* Work task *
Search each line of the data for the word "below"; copy every line where it is found.

BEGIN Information supplied

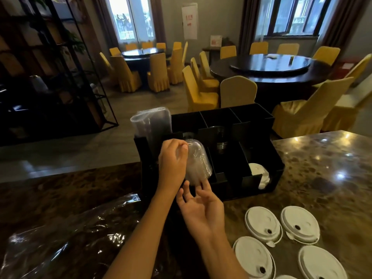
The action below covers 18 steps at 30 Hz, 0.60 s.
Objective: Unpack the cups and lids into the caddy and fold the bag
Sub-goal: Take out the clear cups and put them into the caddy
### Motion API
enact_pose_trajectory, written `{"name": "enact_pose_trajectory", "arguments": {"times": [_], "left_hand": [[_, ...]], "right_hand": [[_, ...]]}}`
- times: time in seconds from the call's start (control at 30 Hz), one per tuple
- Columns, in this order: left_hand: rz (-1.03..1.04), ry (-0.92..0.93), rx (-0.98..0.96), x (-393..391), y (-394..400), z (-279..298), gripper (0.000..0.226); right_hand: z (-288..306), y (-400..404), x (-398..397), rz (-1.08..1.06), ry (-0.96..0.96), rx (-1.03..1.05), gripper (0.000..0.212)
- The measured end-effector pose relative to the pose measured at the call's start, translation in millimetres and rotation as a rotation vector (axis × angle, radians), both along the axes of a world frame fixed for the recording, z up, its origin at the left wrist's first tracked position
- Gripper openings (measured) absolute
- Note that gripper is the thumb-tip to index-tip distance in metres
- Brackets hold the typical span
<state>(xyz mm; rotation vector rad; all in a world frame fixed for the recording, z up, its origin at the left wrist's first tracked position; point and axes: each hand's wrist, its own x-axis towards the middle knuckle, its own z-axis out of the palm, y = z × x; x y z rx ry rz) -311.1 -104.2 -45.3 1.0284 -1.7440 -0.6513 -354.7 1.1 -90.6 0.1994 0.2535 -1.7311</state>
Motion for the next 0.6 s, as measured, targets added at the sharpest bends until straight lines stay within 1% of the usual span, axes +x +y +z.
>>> {"name": "enact_pose_trajectory", "arguments": {"times": [0.1, 0.17, 0.23, 0.3, 0.33, 0.4, 0.43, 0.5, 0.6], "left_hand": [[0.080, -0.149, -0.178, 1, 0, -7, 0.023], [0.042, -0.249, -0.266, 2, 1, -8, 0.030], [-0.019, -0.356, -0.289, 3, 3, -8, 0.034], [-0.046, -0.466, -0.306, 4, 5, -11, 0.033], [-0.052, -0.517, -0.318, 5, 6, -14, 0.031], [-0.072, -0.607, -0.330, 8, 8, -21, 0.027], [-0.086, -0.641, -0.325, 9, 9, -25, 0.026], [-0.100, -0.689, -0.319, 10, 12, -32, 0.024], [-0.082, -0.746, -0.346, 11, 16, -39, 0.024]], "right_hand": [[-7, -2, 0, -0.013, 0.012, -0.012, 0.073], [-11, -3, 1, 0.011, 0.034, -0.047, 0.066], [-17, -5, 2, 0.038, 0.029, -0.067, 0.062], [-21, -6, 3, 0.047, -0.014, -0.062, 0.060], [-23, -7, 4, 0.051, -0.030, -0.050, 0.056], [-27, -8, 3, 0.057, -0.044, -0.006, 0.040], [-30, -8, 3, 0.056, -0.057, 0.028, 0.034], [-32, -9, 1, 0.055, -0.080, 0.094, 0.029], [-31, -6, -1, 0.077, -0.064, 0.153, 0.023]]}}
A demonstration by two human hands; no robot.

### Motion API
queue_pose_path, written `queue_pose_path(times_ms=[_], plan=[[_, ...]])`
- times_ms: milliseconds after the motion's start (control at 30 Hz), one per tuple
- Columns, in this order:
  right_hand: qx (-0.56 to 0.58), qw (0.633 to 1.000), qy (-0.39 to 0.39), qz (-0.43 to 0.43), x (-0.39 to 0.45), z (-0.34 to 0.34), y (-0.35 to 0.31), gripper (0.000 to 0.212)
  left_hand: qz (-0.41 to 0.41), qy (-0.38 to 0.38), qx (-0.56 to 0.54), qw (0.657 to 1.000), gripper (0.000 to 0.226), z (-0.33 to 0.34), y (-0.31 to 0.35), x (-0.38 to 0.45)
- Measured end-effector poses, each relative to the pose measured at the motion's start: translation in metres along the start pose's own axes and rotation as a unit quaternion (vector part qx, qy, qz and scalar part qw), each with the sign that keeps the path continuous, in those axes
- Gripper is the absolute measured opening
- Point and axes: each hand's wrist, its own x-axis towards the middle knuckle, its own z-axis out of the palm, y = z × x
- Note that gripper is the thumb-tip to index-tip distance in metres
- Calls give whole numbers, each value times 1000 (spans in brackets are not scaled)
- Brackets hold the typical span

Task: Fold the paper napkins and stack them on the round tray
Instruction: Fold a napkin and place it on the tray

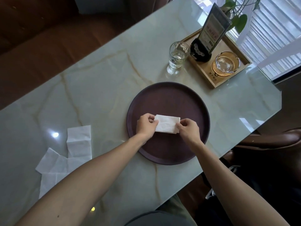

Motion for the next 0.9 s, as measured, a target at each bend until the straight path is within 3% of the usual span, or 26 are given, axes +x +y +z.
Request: queue_pose_path(times_ms=[367, 667, 767, 900], plan=[[-41, 999, -14, 4, 3, 7, 4, 9, 21, -2, 63, 998, 8, -1, -11, 6], [-112, 993, 9, 23, -5, 6, -4, 19, -2, 8, 8, 1000, 12, -8, -17, 8], [-144, 989, 24, -21, -13, 8, -16, 21, -6, 8, -27, 1000, 11, -19, -20, 6], [-127, 987, -15, -93, -24, 28, -53, 22, 0, 21, -47, 999, 15, -55, -29, 3]])
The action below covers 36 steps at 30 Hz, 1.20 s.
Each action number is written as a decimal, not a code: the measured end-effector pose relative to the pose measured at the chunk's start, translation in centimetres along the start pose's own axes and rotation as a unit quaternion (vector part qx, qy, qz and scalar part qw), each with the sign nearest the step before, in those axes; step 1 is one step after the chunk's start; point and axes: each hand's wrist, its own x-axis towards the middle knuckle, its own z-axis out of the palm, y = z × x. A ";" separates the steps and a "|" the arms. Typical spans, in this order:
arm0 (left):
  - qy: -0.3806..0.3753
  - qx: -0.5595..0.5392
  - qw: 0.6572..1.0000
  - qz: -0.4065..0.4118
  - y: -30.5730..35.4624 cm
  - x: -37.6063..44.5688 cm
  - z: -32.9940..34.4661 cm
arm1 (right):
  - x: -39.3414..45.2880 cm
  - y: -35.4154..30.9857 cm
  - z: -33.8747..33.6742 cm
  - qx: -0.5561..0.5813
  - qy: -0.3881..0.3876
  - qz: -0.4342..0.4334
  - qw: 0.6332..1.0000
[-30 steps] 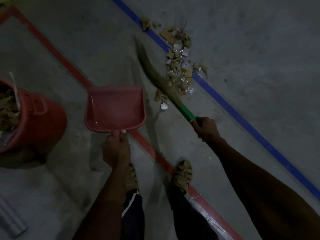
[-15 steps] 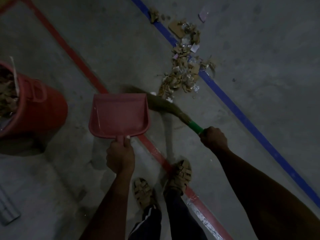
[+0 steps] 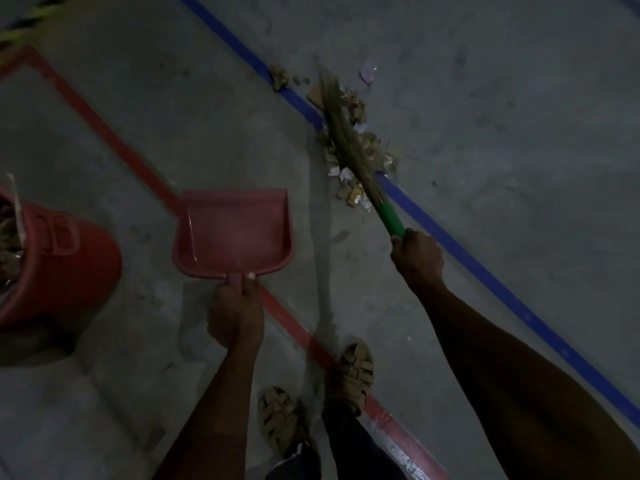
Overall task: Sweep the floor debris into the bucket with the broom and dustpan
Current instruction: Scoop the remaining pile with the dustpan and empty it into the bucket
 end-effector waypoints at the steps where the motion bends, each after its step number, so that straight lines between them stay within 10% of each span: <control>1: 0.000 -0.003 1.000 0.007 0.8 0.2 -0.1 | 0.0 -0.3 -0.3 0.011 0.000 -0.006 1.000; 23: -0.012 -0.022 0.980 0.199 12.0 28.1 -3.3 | 14.2 -25.9 4.7 0.309 -0.102 0.026 0.945; 36: -0.010 0.037 0.967 0.251 17.3 45.5 -5.4 | 21.8 -41.5 11.9 0.414 -0.158 0.248 0.861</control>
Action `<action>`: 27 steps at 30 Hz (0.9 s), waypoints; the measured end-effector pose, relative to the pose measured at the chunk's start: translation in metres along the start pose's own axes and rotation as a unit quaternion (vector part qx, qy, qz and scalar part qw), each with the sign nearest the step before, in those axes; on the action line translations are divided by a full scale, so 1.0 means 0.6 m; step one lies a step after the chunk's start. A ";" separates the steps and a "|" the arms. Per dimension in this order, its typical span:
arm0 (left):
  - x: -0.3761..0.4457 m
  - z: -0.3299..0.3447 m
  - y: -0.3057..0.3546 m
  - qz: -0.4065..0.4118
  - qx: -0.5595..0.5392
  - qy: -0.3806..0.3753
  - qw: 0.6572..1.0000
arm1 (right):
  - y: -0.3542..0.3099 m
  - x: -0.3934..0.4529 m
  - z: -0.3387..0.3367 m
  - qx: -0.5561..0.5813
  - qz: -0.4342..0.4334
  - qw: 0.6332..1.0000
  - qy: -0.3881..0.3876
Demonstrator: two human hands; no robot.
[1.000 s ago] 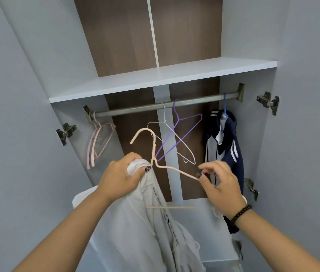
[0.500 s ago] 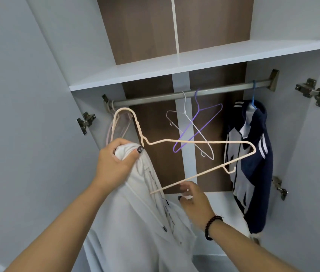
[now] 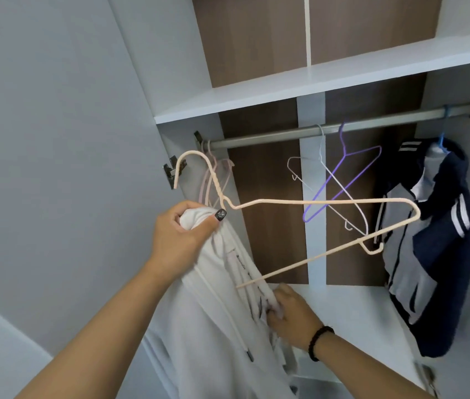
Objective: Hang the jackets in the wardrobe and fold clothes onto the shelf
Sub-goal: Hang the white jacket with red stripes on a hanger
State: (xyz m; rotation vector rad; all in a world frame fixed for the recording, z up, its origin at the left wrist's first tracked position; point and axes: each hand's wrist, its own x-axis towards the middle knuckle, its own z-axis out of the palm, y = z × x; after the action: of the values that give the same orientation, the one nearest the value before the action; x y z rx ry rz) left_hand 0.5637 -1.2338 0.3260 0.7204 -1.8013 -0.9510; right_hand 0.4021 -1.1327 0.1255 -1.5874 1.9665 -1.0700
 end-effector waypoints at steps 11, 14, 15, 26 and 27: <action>0.014 0.063 -0.001 -0.030 -0.021 -0.122 0.992 | 0.155 -0.109 -0.220 -0.142 0.117 0.973 0.137; 0.009 0.069 -0.010 -0.064 -0.043 -0.154 0.985 | 0.169 -0.151 -0.282 -0.228 0.053 0.959 0.160; 0.007 0.069 -0.013 -0.069 -0.040 -0.165 0.983 | 0.176 -0.162 -0.300 -0.242 0.034 0.955 0.168; -0.021 0.120 -0.003 0.062 0.126 -0.236 0.962 | 0.144 -0.175 -0.411 -0.048 0.134 0.958 0.249; -0.023 0.131 -0.004 0.075 0.131 -0.228 0.962 | 0.135 -0.172 -0.424 -0.067 0.123 0.957 0.254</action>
State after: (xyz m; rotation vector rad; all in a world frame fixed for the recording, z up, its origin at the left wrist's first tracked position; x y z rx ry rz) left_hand 0.4967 -1.2006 0.2975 0.5403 -2.3851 -0.8302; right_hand 0.1978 -0.9498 0.2080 -1.1556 2.5372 -1.3601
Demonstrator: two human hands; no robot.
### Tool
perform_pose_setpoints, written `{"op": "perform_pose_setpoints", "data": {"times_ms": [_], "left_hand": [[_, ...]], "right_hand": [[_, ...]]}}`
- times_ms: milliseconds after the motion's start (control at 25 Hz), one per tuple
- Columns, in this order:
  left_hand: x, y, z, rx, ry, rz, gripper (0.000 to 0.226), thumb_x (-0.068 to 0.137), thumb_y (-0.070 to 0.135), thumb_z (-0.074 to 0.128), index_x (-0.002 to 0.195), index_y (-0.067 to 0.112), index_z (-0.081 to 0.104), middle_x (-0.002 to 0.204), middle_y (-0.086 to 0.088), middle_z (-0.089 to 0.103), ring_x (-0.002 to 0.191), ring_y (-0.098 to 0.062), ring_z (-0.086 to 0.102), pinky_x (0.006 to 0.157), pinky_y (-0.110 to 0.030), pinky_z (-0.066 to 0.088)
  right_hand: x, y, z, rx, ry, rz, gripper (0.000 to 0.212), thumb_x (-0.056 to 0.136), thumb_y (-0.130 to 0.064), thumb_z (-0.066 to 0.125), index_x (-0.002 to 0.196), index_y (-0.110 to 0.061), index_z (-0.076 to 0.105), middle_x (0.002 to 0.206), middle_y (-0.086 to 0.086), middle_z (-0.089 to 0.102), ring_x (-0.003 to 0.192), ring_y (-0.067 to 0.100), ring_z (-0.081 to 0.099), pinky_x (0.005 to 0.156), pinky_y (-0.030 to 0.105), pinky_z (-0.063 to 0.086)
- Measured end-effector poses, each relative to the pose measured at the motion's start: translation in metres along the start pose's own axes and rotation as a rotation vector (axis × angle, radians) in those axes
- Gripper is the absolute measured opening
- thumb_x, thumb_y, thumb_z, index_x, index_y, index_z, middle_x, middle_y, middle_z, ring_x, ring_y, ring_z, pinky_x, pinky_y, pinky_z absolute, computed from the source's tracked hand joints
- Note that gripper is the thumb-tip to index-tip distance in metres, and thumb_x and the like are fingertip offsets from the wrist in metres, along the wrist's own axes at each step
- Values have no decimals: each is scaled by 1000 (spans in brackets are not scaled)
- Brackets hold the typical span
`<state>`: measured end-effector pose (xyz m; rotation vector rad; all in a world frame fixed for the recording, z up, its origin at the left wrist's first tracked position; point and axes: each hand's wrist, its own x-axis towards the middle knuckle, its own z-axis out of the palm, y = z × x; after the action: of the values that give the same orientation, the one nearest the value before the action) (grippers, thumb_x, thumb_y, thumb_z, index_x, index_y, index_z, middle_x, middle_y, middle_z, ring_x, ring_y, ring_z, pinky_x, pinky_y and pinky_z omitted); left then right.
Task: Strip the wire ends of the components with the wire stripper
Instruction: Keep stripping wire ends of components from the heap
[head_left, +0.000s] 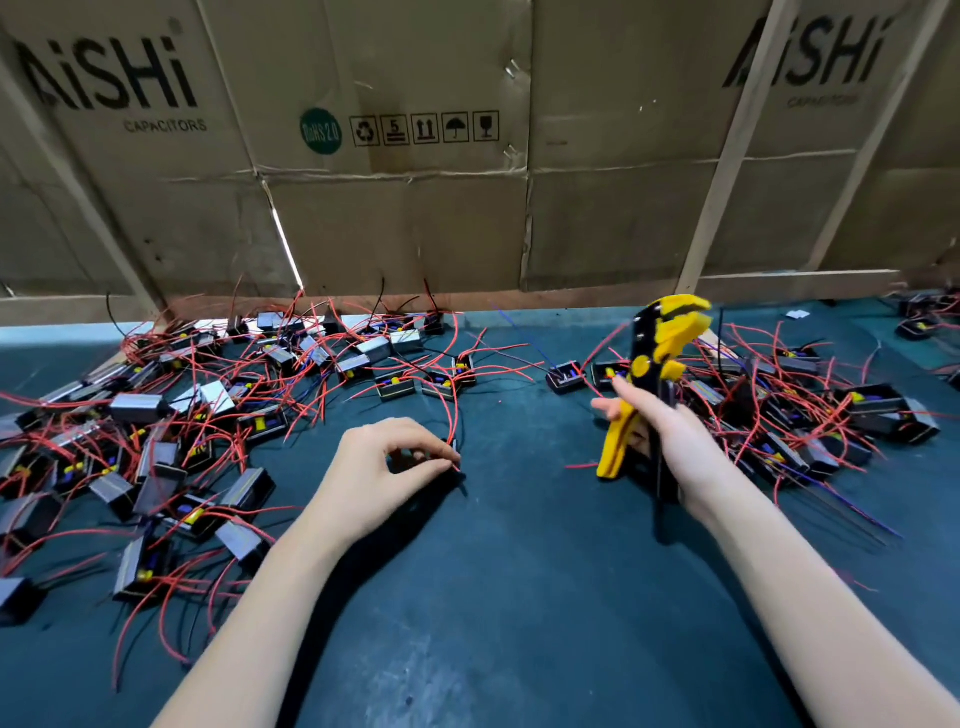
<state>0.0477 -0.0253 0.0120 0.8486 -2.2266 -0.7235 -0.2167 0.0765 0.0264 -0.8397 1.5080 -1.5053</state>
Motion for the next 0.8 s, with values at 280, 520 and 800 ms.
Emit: {"op": "perform_pose_setpoints", "data": {"times_ms": [280,520,800], "left_hand": [[-1,10,14,60,-47,103,5,86,11,73,86,15,69,83,7,62,75,-5,54,70,-15,40],[-1,12,28,-37,-18,-22,12,97,13,57,87,20,55,79,11,59,71,-13,51,70,-19,40],[-1,13,34,-65,-30,-34,15,96,17,58,84,25,55,79,11,60,63,-14,48,61,-16,38]], "right_hand": [[-5,3,-12,-610,70,-392,38,78,-52,72,76,-16,61,68,2,64,69,15,59,68,34,45],[-4,25,7,-1576,325,-479,48,75,-58,64,100,-18,56,97,2,62,96,29,57,79,38,37],[-5,32,17,-1595,397,-557,46,66,-46,75,92,-11,57,87,10,62,86,33,57,74,41,37]]}}
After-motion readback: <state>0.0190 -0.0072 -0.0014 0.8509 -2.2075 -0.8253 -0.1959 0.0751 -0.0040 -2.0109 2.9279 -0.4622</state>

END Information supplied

* Exercise response *
The action below covers 18 steps at 30 Hz, 0.60 s.
The action below covers 36 steps at 30 Hz, 1.20 s.

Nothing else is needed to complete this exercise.